Will You Still Love Me When I'm 64? Try 50

Forty years ago, when the Beatles were claiming "All You Need Is Love" and the place to go was "Alice's Restaurant," employment discrimination largely meant racial discrimination. When Title VII of the Civil Rights Act was passed in 1964 (and ammended in 1991),it protected employees from general on-the-job discrimination based on race, religion, sex, and national origin, but for the next two decades, the focus was mainly on racial problems. Today, following passage of the Age Discrimination In Employment Act in 1967, and the Americans With Disabilities Act in 1990, all the various forms of prohibited employment discrimination are receiving a great deal of attention.

Today, a major focus of employment discrimination is on cases based on age. The Age Discrimination in Employment Act of 1967 (ADEA) protects workers forty and over from being fired or denied jobs or promotions because of age. There is no upper age limit to the ADEA. Not long ago, a $1 million dollar lawsuit was filed by an eighty-year-old neurologist and psychiatrist against the New York City Department of Mental Health, who charged that her application for employment in response to a newspaper ad was ignored because of her age.
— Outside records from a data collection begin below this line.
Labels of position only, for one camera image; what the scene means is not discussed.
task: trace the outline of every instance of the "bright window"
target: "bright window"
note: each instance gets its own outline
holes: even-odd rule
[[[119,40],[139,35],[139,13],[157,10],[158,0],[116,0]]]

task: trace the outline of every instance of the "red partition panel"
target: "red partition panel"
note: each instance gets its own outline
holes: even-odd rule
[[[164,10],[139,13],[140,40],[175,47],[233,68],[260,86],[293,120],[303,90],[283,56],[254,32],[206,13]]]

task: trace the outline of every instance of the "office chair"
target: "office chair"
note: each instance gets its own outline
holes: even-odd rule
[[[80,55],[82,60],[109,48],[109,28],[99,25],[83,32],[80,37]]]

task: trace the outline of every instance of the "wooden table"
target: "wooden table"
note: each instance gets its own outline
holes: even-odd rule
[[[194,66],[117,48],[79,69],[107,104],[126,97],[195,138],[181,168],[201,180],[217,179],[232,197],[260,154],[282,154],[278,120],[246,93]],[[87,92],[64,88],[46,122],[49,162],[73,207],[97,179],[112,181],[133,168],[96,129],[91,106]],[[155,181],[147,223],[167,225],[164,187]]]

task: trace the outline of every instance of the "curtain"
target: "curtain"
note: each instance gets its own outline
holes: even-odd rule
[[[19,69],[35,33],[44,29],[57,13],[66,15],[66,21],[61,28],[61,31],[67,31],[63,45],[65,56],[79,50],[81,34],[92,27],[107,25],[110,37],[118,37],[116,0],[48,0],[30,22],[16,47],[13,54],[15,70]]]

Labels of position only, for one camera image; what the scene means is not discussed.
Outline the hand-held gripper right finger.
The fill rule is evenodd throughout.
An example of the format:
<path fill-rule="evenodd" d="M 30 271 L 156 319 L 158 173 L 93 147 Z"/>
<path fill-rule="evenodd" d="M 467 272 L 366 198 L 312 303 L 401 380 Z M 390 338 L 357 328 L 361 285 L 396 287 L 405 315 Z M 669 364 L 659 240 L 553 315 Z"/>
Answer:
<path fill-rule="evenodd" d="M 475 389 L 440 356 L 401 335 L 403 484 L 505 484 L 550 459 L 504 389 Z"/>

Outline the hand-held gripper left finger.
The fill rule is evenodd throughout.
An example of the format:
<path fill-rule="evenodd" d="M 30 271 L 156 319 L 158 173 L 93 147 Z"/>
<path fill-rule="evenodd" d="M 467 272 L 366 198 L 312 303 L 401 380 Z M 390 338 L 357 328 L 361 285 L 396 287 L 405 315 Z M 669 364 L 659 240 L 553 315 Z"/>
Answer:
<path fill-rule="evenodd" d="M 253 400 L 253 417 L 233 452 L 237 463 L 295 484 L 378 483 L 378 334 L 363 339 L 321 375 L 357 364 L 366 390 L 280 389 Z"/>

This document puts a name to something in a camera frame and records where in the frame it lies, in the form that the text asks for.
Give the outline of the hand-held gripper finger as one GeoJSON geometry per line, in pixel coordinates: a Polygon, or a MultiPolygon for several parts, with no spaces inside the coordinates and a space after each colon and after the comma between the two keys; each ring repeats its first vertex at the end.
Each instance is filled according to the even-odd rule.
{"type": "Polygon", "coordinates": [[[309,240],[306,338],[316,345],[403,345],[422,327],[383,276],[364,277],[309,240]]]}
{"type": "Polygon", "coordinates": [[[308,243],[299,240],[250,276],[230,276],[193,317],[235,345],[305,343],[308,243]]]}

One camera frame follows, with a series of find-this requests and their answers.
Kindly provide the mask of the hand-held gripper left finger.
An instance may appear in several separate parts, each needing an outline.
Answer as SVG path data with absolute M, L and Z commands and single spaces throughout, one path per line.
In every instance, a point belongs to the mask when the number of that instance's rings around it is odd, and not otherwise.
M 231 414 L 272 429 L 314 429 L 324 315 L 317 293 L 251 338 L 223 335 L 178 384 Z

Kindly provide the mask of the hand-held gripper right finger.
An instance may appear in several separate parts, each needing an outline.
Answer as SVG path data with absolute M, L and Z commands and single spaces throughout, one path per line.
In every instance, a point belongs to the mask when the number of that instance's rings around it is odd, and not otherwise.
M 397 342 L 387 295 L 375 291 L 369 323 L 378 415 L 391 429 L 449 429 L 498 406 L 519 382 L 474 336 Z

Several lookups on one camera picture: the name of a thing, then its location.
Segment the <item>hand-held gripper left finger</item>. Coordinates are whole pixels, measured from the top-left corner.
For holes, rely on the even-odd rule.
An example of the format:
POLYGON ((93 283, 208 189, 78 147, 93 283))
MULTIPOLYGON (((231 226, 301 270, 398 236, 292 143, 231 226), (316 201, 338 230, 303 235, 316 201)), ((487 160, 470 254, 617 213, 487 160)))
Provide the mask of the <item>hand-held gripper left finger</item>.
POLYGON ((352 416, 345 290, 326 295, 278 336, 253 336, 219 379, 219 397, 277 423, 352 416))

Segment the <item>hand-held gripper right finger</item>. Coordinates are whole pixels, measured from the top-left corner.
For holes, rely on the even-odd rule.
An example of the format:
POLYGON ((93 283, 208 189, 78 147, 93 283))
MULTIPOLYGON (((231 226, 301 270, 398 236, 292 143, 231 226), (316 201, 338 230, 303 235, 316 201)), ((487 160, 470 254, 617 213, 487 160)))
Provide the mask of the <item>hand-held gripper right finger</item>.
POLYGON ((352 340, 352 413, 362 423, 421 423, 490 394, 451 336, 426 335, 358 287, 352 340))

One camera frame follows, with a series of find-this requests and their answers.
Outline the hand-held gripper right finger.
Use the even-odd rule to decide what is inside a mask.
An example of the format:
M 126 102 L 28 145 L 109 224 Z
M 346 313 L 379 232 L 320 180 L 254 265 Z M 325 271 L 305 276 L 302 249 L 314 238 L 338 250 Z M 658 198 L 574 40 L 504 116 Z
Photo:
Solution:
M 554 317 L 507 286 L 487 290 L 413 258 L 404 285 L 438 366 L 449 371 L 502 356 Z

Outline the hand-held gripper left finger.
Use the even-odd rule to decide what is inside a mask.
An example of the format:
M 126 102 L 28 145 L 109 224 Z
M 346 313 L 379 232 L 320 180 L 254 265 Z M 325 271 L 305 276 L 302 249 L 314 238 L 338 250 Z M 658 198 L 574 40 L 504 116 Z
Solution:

Age discrimination became a major issue in the late 1980s, when, in a practice known as "downsizing" (euphemistically, "rightsizing"), employers looked for ways to cut expenses—these included the higher salaries and fringe benefits of older workers. And as the workforce grows older, and pressure to become more efficient increases, so will the risk of age discrimination.

Some of the biggest layoffs in recent years have been in the fields of Electronics, Telecommunications, and Financial Services. When major banks announce plans to merge, stockholders are thrilled—a reaction not shared by the thousands of employees whose jobs are eliminated because of the merger. In 1997, financial giant, Citicorp, laid off 9,000 jobs worldwide. At the end of that year, thousands of workers got pink slips instead of Christmas bonuses at such companies as General Motors (42,000), Kodak (10,000), Woolworth Corp. (9,200), International Paper (9,000), Fruit of the Loom (7,700), Montgomery Ward (7,700), and Levi Strauss (6,400). And the trend continues.